In the AI field right now, there’s a certain kind of cognitive dissonance at play. The same executives who are announcing the release of billion-dollar models are also warning in a quiet way that these models could eliminate white-collar jobs within ten years. Dario Amodei of Anthropic once said that AI could take away half of all white-collar jobs. It was warned by Sam Altman that whole types of entry-level work were in danger. Both of them have since taken back what they said. If you want to call it that, the damage was already done.
A computer science professor at Georgetown named this behavior “doom trolling” not long ago. The idea is pretty clear. In it, they talk about how big AI developers solemnly warn about the bad things their technology could do while still making and selling it. Newport said that their stance was one of helplessness, a type of acting concern that doesn’t really slow anything down.
That frame is worth thinking about for a moment because it explains something that’s been hard to say about the present. The fear doesn’t come from outside the business. It’s being made by people in the industry and comes in a nice package with the pitch decks and business subscriptions.

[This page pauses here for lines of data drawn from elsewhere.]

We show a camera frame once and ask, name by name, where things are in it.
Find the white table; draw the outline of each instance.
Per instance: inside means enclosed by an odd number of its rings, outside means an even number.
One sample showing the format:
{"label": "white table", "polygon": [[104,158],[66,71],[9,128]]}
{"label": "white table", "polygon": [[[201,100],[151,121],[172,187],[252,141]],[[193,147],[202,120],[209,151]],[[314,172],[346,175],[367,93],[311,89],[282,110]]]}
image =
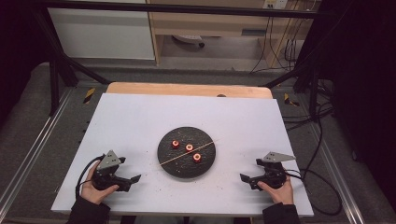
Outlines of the white table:
{"label": "white table", "polygon": [[[209,171],[187,180],[170,176],[157,159],[163,136],[183,126],[208,133],[217,150]],[[106,198],[114,215],[261,216],[273,204],[270,196],[251,190],[239,174],[263,175],[255,160],[269,151],[293,155],[276,100],[105,93],[52,211],[70,213],[81,171],[110,149],[126,157],[116,175],[142,175],[129,192]],[[298,170],[295,161],[283,165]],[[291,184],[298,214],[313,216],[302,182],[293,178]]]}

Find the power strip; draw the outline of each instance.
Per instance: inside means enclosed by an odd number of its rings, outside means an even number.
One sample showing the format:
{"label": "power strip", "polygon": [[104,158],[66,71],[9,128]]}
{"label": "power strip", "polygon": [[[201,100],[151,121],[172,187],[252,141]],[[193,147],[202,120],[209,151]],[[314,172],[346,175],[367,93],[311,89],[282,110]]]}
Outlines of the power strip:
{"label": "power strip", "polygon": [[285,9],[288,0],[265,0],[262,8]]}

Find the person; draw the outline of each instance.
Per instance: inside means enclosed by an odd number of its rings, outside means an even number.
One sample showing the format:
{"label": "person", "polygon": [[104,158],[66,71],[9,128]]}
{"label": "person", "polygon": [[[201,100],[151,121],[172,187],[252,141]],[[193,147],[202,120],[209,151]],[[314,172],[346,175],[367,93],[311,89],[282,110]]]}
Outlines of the person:
{"label": "person", "polygon": [[[108,189],[96,189],[91,180],[93,172],[99,161],[90,169],[86,182],[82,185],[81,195],[76,199],[66,224],[103,224],[108,220],[110,207],[102,203],[103,199],[116,191],[119,186],[114,185]],[[300,219],[293,200],[293,189],[290,176],[279,189],[272,189],[267,184],[259,181],[258,185],[267,191],[274,201],[274,205],[262,210],[265,224],[299,224]]]}

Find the black round plate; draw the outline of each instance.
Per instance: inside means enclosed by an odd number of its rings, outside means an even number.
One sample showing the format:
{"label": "black round plate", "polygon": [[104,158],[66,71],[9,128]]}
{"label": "black round plate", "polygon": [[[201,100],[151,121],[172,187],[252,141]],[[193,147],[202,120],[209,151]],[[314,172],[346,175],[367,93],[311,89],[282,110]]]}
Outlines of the black round plate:
{"label": "black round plate", "polygon": [[[172,148],[172,142],[174,140],[179,142],[178,149]],[[158,161],[161,164],[187,153],[186,145],[188,144],[192,144],[193,148],[196,149],[210,142],[213,142],[212,138],[200,129],[192,127],[174,129],[167,133],[158,145]],[[201,154],[201,162],[194,162],[192,156],[195,153]],[[179,178],[194,178],[208,171],[215,161],[215,157],[216,147],[212,143],[173,161],[169,161],[162,165],[162,167],[170,175]]]}

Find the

The effects are going to a real place. It looks like younger workers are stuck in an exhausting loop. Computer science students are told to learn AI tools so they can stay competitive, but at the same time, they are reading news stories that say those tools could make their jobs obsolete before they even start. That kind of tension is hard to get rid of. It often turns into low-level anxiety that people bring with them to job interviews, entry-level jobs, and their general ideas about what work will be like in ten years.
That being said, this is no longer just anxiety for HR leaders. Ravin Jesuthasan, who is in charge of transformation work at Mercer, made it clear that the organizations using these tools are the ones who need to take action. He said that the warning from the biggest names in AI wasn’t always wrong; it depended on what happened. Mass displacement doesn’t have to happen. But it is possible, especially if businesses see these tools as nothing more than replacements for people who work there instead of chances to rethink how work is organized.
That difference is more important than it might seem at first. There’s already proof that some businesses are using AI to hide layoffs that were going to happen anyway. Jesuthasan called this “AI washing” of earnings reports. It’s not just a communication issue when people blame automation for layoffs when other business pressures are really to blame. It adds to the general feeling of fear that makes planning the work force harder for everyone, even the companies that are letting people go.
It’s interesting that investors seem to have moved past the panic and are now acting with more reason. Mercer’s 2026 Global Talent Trends report, which is based on the opinions of almost 12,000 investors, executives, and HR leaders around the world, says that 97% of investors would look negatively on companies that don’t adopt skills-based, agile talent models. That’s not a worry about AI taking away jobs. This is a worry about businesses that can’t change fast enough. From that point of view, the fear has turned around.
It seems like the conversation about AI in the workplace has become stuck between two extremes: disaster and dismissal, with not much useful ground in between. It’s not more interesting to ask if AI will take away jobs. It depends on whether the companies that use it are ready to revisit those jobs and think of new ways they could be done. That kind of planning doesn’t get news coverage. It does not spread. But that’s probably what matters most, especially for the workers who care less about the risk to civilization and more about whether their job will still exist in three years.
Horrifying people with doom makes for great news stories. Still, it’s not clear if it makes for good leadership.